Published 3 Jul 2018 in cs.AR, cs.DC, and cs.PF | (1807.01340v1)

Abstract: FPGA-based heterogeneous architectures provide programmers with the ability to customize their hardware accelerators for flexible acceleration of many workloads. Nonetheless, such advantages come at the cost of sacrificing programmability. FPGA vendors and researchers attempt to improve the programmability through high-level synthesis (HLS) technologies that can directly generate hardware circuits from high-level language descriptions. However, reading through recent publications on FPGA designs using HLS, one often gets the impression that FPGA programming is still hard in that it leaves programmers to explore a very large design space with many possible combinations of HLS optimization strategies. In this paper we make two important observations and contributions.
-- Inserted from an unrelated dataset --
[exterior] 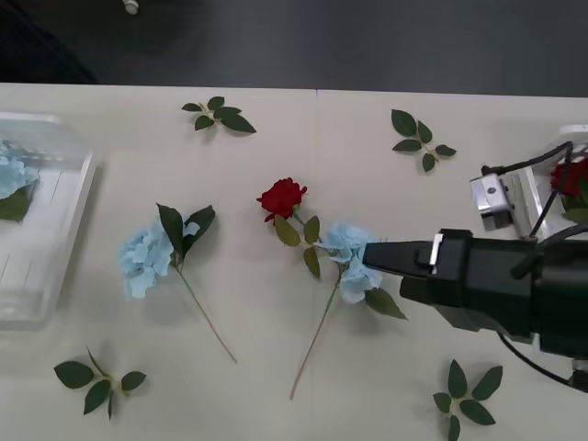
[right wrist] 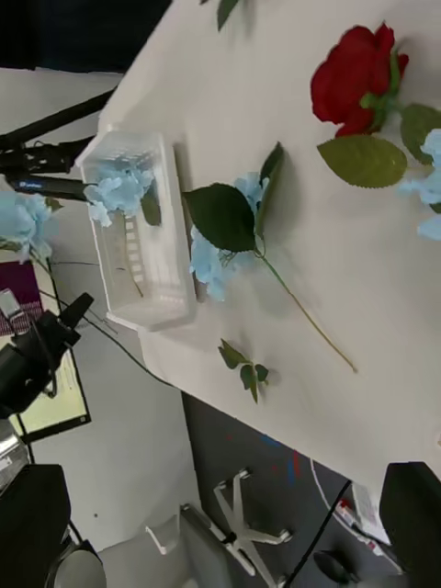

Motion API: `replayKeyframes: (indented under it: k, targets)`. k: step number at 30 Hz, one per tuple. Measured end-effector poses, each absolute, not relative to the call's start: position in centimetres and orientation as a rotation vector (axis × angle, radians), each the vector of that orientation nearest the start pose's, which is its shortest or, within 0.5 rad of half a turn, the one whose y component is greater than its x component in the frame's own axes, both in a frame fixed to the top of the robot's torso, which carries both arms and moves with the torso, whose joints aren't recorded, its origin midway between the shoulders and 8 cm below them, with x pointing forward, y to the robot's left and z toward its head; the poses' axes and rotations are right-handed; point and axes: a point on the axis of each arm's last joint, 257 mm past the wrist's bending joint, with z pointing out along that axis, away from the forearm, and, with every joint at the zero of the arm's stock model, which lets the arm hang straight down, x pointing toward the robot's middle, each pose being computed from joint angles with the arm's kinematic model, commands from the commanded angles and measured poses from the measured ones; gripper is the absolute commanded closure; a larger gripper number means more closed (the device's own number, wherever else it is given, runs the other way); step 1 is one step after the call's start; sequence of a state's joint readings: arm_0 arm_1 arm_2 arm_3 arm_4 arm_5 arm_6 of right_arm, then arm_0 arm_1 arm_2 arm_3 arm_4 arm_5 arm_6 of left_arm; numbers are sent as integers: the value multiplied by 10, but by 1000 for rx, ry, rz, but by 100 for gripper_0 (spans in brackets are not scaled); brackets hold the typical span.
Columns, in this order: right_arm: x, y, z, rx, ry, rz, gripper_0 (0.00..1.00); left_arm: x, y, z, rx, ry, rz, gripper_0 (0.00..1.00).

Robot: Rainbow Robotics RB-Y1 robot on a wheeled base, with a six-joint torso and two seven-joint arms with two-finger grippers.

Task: Put the red flowers into the right box and the blue flowers into the left box

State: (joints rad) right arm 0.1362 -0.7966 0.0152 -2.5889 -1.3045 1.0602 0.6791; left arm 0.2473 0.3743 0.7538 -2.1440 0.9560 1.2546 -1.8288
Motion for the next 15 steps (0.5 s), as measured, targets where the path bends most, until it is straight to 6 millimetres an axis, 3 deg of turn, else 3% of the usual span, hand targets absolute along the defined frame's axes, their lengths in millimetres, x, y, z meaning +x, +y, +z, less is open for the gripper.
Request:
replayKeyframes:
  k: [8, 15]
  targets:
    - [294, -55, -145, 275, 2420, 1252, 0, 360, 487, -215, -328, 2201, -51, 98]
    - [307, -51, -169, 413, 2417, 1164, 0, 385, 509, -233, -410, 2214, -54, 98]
First, we demonstrate a rather surprising result: FPGA programming can be made easy by following a simple best-effort guideline of five refinement steps using HLS. We show that for a broad class of accelerator benchmarks from MachSuite, the proposed best-effort guideline improves the FPGA accelerator performance by 42-29,030x. Compared to the baseline CPU performance, the FPGA accelerator performance is improved from an average 292.5x slowdown to an average 34.4x speedup. Moreover, we show that the refinement steps in the best-effort guideline, consisting of explicit data caching, customized pipelining, processing element duplication, computation/communication overlapping and scratchpad reorganization, correspond well to the best practice guidelines for multicore CPU programming. Although our best-effort guideline may not always lead to the optimal solution, it substantially simplifies the FPGA programming effort, and will greatly support the wide adoption of FPGA-based acceleration by the software programming community.